§ What the exercise asks: Provide the count of lines below where "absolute" occurs, with no other output.

§ Source material:
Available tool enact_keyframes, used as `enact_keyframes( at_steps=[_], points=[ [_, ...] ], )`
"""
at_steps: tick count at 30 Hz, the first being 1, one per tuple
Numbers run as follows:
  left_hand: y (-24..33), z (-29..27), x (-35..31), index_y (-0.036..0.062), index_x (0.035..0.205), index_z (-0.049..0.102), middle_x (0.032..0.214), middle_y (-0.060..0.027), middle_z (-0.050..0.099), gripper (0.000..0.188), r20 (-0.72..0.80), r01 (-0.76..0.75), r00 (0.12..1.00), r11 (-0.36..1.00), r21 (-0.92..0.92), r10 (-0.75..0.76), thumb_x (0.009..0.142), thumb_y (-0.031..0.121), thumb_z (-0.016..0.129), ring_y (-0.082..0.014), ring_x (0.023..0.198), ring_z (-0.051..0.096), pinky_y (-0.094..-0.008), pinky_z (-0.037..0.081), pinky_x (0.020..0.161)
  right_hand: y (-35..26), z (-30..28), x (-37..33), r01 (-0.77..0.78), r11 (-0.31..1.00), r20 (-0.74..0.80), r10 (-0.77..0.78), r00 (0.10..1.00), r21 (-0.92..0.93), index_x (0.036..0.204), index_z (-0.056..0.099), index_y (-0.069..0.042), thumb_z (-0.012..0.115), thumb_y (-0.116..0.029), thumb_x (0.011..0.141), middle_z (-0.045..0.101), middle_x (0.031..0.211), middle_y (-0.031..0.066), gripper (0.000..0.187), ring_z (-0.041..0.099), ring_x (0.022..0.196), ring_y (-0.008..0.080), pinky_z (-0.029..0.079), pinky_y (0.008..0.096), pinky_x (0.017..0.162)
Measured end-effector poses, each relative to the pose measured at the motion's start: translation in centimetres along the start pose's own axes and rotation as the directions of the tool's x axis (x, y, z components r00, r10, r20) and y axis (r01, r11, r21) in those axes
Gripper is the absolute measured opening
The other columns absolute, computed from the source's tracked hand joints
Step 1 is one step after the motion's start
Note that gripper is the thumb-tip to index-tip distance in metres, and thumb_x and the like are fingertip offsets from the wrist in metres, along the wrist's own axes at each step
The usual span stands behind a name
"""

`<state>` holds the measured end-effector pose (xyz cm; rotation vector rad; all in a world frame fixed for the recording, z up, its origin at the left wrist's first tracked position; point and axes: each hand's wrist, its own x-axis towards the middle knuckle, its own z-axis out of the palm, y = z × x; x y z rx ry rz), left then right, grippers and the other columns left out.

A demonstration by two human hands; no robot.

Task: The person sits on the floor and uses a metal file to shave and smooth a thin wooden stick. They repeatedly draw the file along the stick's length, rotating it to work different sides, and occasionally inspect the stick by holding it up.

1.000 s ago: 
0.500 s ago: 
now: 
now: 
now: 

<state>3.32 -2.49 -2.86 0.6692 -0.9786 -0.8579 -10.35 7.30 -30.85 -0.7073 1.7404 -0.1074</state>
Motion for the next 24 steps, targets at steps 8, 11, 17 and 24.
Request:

§ Task solution: 2